DATA EXTRACT:
---+---

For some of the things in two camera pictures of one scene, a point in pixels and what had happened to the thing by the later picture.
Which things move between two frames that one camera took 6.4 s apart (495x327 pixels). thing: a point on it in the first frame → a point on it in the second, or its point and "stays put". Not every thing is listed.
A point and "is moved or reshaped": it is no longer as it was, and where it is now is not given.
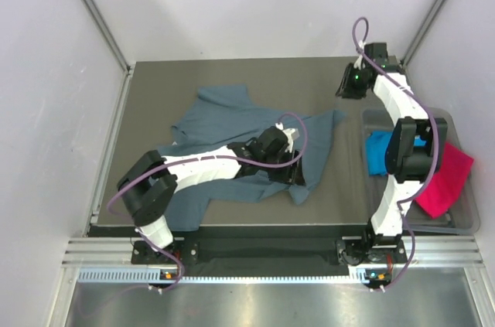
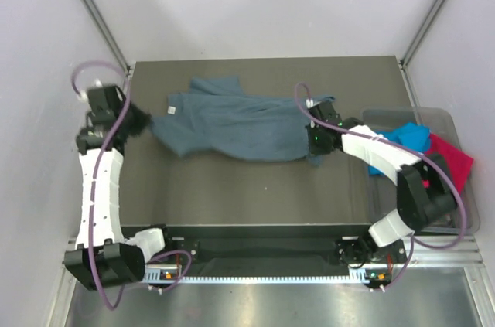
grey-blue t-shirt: (229, 114) is moved or reshaped
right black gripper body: (353, 86) → (316, 143)
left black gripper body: (286, 174) → (136, 120)
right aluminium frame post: (435, 10) stays put
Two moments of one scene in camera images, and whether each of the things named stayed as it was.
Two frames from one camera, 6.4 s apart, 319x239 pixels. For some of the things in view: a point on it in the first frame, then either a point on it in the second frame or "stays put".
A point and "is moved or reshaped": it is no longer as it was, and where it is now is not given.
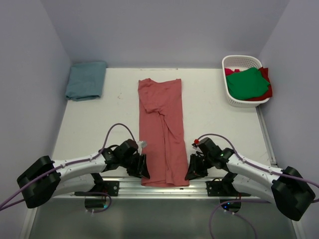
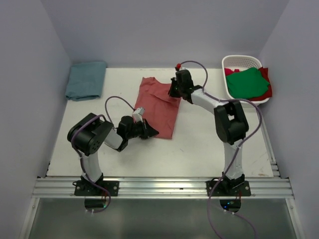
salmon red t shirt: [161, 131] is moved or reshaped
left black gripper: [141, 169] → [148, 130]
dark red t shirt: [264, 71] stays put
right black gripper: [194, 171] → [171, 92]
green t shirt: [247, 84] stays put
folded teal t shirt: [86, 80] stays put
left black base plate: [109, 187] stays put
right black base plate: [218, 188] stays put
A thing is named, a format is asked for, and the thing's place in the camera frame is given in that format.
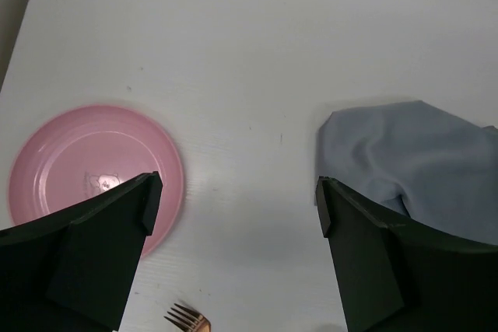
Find grey cloth placemat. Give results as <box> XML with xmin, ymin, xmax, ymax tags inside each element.
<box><xmin>316</xmin><ymin>101</ymin><xmax>497</xmax><ymax>244</ymax></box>

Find pink plastic plate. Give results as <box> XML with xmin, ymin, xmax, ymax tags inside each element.
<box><xmin>7</xmin><ymin>105</ymin><xmax>184</xmax><ymax>255</ymax></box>

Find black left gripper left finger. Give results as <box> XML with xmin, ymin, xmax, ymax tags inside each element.
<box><xmin>1</xmin><ymin>172</ymin><xmax>163</xmax><ymax>331</ymax></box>

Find copper fork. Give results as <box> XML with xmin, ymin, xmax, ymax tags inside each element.
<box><xmin>164</xmin><ymin>303</ymin><xmax>212</xmax><ymax>332</ymax></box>

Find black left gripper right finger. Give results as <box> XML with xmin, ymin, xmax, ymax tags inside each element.
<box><xmin>316</xmin><ymin>178</ymin><xmax>497</xmax><ymax>331</ymax></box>

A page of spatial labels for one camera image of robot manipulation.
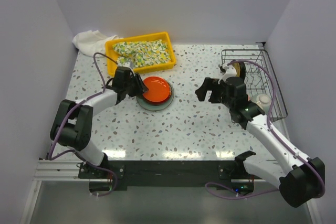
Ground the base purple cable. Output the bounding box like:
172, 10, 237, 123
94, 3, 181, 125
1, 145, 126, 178
205, 182, 281, 202
90, 167, 120, 197

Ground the white cloth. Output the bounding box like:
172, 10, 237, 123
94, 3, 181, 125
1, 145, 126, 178
72, 30, 120, 57

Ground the yellow plastic tray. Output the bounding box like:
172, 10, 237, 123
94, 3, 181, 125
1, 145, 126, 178
105, 32, 176, 77

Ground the pale green bowl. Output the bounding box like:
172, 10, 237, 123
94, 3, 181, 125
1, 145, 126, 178
250, 93, 272, 114

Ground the lemon print cloth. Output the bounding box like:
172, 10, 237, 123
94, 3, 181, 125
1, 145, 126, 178
112, 39, 171, 68

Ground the yellow patterned plate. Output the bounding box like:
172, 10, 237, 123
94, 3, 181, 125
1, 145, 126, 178
232, 62, 244, 77

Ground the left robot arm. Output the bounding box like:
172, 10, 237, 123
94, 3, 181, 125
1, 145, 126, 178
48, 67, 148, 178

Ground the glossy black plate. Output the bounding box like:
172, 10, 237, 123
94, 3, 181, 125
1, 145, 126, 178
239, 62, 246, 80

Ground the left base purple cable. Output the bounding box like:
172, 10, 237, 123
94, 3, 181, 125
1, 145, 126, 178
90, 167, 120, 197

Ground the large celadon green plate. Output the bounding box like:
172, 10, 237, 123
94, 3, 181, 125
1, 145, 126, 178
136, 76, 174, 111

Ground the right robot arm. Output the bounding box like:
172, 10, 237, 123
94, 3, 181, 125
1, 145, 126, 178
195, 77, 326, 208

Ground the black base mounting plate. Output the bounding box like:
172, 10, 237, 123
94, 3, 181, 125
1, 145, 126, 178
77, 161, 255, 195

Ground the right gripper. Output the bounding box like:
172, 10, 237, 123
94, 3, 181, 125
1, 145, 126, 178
195, 77, 234, 109

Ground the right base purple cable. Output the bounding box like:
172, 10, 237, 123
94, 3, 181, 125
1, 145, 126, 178
205, 182, 281, 202

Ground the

---+---

YOUR INSTRUCTIONS:
Your copy should match the entries exactly, minus the pictures.

TASK OUTPUT:
For some of the things in two camera pictures of one scene, a point in pixels and what had happened to the thing by the later picture.
Which things move between two frames that one camera took 6.4 s apart (495x327 pixels). thing: a point on it in the first frame → a point on it in the second, or its point and "stays put". Not every thing is listed.
A point and "is moved or reshaped": it is no longer as it was, and where it is now is not given.
grey-blue t-shirt: (229, 114) is moved or reshaped
right black gripper body: (353, 86) → (316, 143)
left black gripper body: (286, 174) → (136, 120)
right aluminium frame post: (435, 10) stays put
Two moments of one scene in camera images, and whether each of the things named stayed as it was.
Two frames from one camera, 6.4 s apart, 319x239 pixels. For some of the things in view: a point on it in the first frame, then either a point on it in the second frame or "stays put".
A point and "is moved or reshaped": it is no longer as it was, and where it is now is not given.
salmon red t shirt: [161, 131] is moved or reshaped
left black gripper: [141, 169] → [148, 130]
dark red t shirt: [264, 71] stays put
right black gripper: [194, 171] → [171, 92]
green t shirt: [247, 84] stays put
folded teal t shirt: [86, 80] stays put
left black base plate: [109, 187] stays put
right black base plate: [218, 188] stays put
A thing is named, a format is asked for, and the thing's place in the camera frame is given in that format.
Find grey cloth placemat. Give results as <box> XML with xmin, ymin, xmax, ymax tags inside each element.
<box><xmin>316</xmin><ymin>101</ymin><xmax>497</xmax><ymax>244</ymax></box>

Find pink plastic plate. Give results as <box> XML with xmin, ymin, xmax, ymax tags inside each element.
<box><xmin>7</xmin><ymin>105</ymin><xmax>184</xmax><ymax>255</ymax></box>

Find black left gripper left finger. Give results as <box> XML with xmin, ymin, xmax, ymax tags inside each element.
<box><xmin>1</xmin><ymin>172</ymin><xmax>163</xmax><ymax>331</ymax></box>

Find copper fork. Give results as <box> XML with xmin, ymin, xmax, ymax tags inside each element.
<box><xmin>164</xmin><ymin>303</ymin><xmax>212</xmax><ymax>332</ymax></box>

Find black left gripper right finger. Give results as <box> XML with xmin, ymin, xmax, ymax tags inside each element.
<box><xmin>316</xmin><ymin>178</ymin><xmax>497</xmax><ymax>331</ymax></box>

A page of spatial labels for one camera image of robot manipulation.
Ground the base purple cable. Output the bounding box like:
172, 10, 237, 123
94, 3, 181, 125
1, 145, 126, 178
205, 182, 281, 202
90, 167, 120, 197

Ground the white cloth. Output the bounding box like:
172, 10, 237, 123
94, 3, 181, 125
1, 145, 126, 178
72, 30, 120, 57

Ground the yellow plastic tray. Output the bounding box like:
172, 10, 237, 123
94, 3, 181, 125
1, 145, 126, 178
105, 32, 176, 77

Ground the pale green bowl. Output the bounding box like:
172, 10, 237, 123
94, 3, 181, 125
1, 145, 126, 178
250, 93, 272, 114

Ground the lemon print cloth. Output the bounding box like:
172, 10, 237, 123
94, 3, 181, 125
1, 145, 126, 178
112, 39, 171, 68

Ground the yellow patterned plate. Output the bounding box like:
172, 10, 237, 123
94, 3, 181, 125
1, 145, 126, 178
232, 62, 244, 77

Ground the left robot arm. Output the bounding box like:
172, 10, 237, 123
94, 3, 181, 125
1, 145, 126, 178
48, 67, 148, 178

Ground the glossy black plate. Output the bounding box like:
172, 10, 237, 123
94, 3, 181, 125
1, 145, 126, 178
239, 62, 246, 80

Ground the left base purple cable. Output the bounding box like:
172, 10, 237, 123
94, 3, 181, 125
1, 145, 126, 178
90, 167, 120, 197

Ground the large celadon green plate. Output the bounding box like:
172, 10, 237, 123
94, 3, 181, 125
1, 145, 126, 178
136, 76, 174, 111

Ground the right robot arm. Output the bounding box like:
172, 10, 237, 123
94, 3, 181, 125
1, 145, 126, 178
195, 77, 326, 208

Ground the black base mounting plate. Output the bounding box like:
172, 10, 237, 123
94, 3, 181, 125
1, 145, 126, 178
77, 161, 255, 195

Ground the right gripper. Output the bounding box like:
172, 10, 237, 123
94, 3, 181, 125
1, 145, 126, 178
195, 77, 234, 109

Ground the right base purple cable. Output the bounding box like:
172, 10, 237, 123
94, 3, 181, 125
1, 145, 126, 178
205, 182, 281, 202

Ground the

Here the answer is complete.